WHAT NEEDS TO BE DONE >> Set each line of the material below down word for word, from the first through the line that holds "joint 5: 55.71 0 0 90", but not the pictures.
------ DATA EXTRACT ------
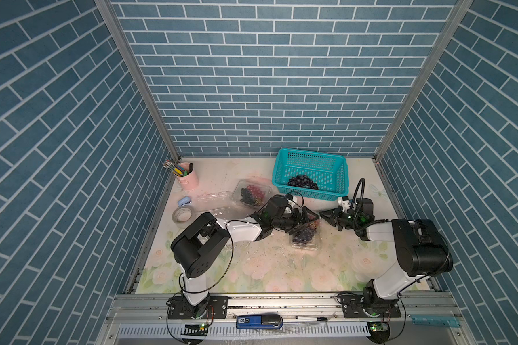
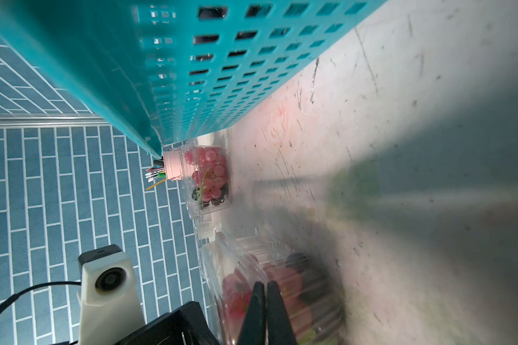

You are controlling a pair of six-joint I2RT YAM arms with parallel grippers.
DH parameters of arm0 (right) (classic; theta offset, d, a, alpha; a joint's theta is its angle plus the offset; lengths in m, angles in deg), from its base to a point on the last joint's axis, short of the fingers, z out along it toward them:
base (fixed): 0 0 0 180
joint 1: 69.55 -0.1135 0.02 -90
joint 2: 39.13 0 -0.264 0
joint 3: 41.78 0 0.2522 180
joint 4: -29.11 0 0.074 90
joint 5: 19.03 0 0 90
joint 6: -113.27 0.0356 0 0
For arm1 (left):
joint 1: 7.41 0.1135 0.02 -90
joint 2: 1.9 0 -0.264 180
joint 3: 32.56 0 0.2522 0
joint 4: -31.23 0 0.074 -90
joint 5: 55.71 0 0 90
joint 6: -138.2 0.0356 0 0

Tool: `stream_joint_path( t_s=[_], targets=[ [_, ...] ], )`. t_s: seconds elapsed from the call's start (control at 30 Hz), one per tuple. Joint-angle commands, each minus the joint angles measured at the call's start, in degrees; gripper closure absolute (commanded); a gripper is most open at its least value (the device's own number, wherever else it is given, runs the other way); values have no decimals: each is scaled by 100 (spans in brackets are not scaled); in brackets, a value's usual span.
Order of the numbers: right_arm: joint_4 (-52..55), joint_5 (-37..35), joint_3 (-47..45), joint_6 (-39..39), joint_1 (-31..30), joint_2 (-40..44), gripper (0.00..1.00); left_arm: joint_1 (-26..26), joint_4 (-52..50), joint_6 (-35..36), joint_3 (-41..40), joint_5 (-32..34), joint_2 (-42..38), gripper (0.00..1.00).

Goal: Pack grapes into containers
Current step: Close the packing box at the center of the board, then adjust the packing box at the center of the board.

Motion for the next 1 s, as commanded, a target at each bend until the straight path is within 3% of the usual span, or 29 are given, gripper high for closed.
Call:
stream_joint_path(
  t_s=[0.0, 0.27, 0.43, 0.6, 0.97],
  targets=[
    [517, -141, 117, -72, -43, 323, 90, 127, -955, 422, 265, 25, -422, 0],
    [1726, -474, 274, -564, -30, 1160, 59, 216, -1879, 890, 12, 283, -1110, 0],
    [2716, -758, 154, -1015, -79, 1847, 41, 438, -1537, 600, -508, 365, -1092, 0],
    [3289, -941, -138, -1220, -419, 2408, 25, 587, -1603, 637, -276, 370, -812, 0],
    [2550, -1100, -1048, -422, -1049, 2894, 21, 561, -1058, 239, 521, -90, 281, 0]
  ],
)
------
ANSWER BELOW >>
You are controlling a pair of six-joint I2RT YAM arms with parallel grippers.
DH parameters of arm0 (right) (classic; theta offset, d, a, alpha; a joint's theta is its angle plus the offset; lengths in m, angles in deg), from its base to a point on the last joint's axis, short of the fingers, z out along it toward them:
base (fixed): 0 0 0 180
joint 1: 69.55 -0.1135 0.02 -90
joint 2: 39.13 0 -0.264 0
joint 3: 41.78 0 0.2522 180
joint 4: -29.11 0 0.074 90
joint 5: 19.03 0 0 90
joint 6: -113.27 0.0356 0 0
For arm1 (left):
joint 1: 7.41 0.1135 0.02 -90
joint 2: 1.9 0 -0.264 180
joint 3: 32.56 0 0.2522 0
joint 4: -31.23 0 0.074 -90
joint 5: 55.71 0 0 90

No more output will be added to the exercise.